:: DATA TO PROCESS

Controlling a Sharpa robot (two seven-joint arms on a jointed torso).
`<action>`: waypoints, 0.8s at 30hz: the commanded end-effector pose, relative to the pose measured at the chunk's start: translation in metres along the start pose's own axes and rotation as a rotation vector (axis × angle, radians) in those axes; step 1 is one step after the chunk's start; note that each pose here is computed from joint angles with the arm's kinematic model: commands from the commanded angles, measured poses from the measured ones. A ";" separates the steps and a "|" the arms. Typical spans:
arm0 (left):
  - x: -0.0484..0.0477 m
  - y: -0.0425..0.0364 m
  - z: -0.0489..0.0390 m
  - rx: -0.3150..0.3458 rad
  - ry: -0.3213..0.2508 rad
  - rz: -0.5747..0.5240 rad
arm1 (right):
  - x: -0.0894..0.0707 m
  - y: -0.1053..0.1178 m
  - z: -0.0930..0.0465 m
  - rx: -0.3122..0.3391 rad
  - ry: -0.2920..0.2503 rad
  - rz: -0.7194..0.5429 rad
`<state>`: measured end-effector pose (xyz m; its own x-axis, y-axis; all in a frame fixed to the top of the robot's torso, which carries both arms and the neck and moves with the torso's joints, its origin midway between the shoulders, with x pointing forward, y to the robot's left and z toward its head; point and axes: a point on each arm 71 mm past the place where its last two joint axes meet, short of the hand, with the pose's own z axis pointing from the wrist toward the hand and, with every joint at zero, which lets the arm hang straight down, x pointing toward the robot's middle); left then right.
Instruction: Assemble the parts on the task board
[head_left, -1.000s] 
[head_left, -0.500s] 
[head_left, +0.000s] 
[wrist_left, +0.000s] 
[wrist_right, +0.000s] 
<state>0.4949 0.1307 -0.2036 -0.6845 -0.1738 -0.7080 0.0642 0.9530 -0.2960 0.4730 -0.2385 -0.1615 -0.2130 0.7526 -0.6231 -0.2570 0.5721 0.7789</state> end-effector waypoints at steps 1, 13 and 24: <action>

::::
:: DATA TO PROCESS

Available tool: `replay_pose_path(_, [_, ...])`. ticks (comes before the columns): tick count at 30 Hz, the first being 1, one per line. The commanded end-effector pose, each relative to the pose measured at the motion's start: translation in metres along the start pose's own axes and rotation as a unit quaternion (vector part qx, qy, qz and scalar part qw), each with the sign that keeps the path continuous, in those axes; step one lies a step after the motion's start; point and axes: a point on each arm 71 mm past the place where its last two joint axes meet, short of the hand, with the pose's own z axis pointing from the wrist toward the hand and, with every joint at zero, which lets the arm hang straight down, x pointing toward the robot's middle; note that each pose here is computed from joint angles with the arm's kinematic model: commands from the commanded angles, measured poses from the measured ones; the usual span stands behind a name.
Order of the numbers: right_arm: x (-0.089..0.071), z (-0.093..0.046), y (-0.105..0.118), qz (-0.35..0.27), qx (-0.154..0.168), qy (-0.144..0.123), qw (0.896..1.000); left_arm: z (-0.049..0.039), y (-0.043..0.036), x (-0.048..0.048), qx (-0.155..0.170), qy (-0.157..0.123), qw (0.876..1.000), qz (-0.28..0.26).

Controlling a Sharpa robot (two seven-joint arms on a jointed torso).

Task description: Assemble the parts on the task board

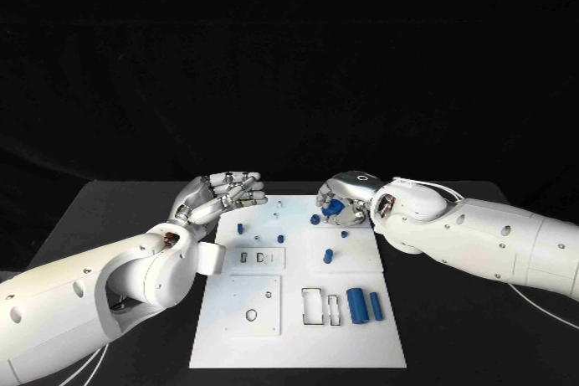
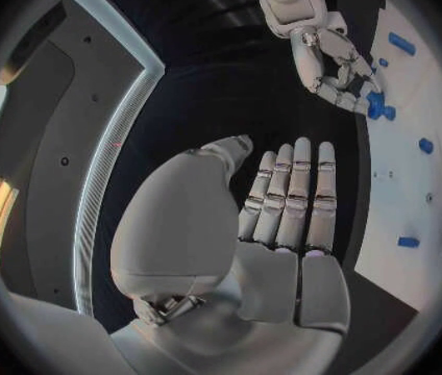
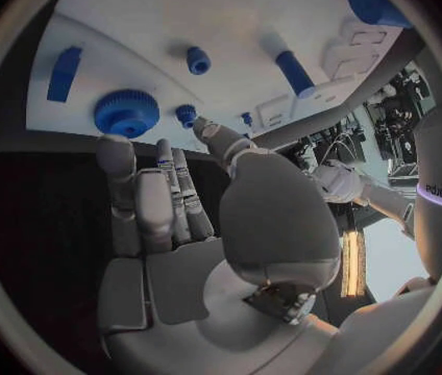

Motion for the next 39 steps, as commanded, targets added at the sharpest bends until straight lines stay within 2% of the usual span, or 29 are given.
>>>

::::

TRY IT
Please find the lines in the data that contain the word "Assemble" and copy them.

RESPONSE TO THIS TASK
Instruction: Assemble the parts on the task board
Task description: Assemble the parts on the task board

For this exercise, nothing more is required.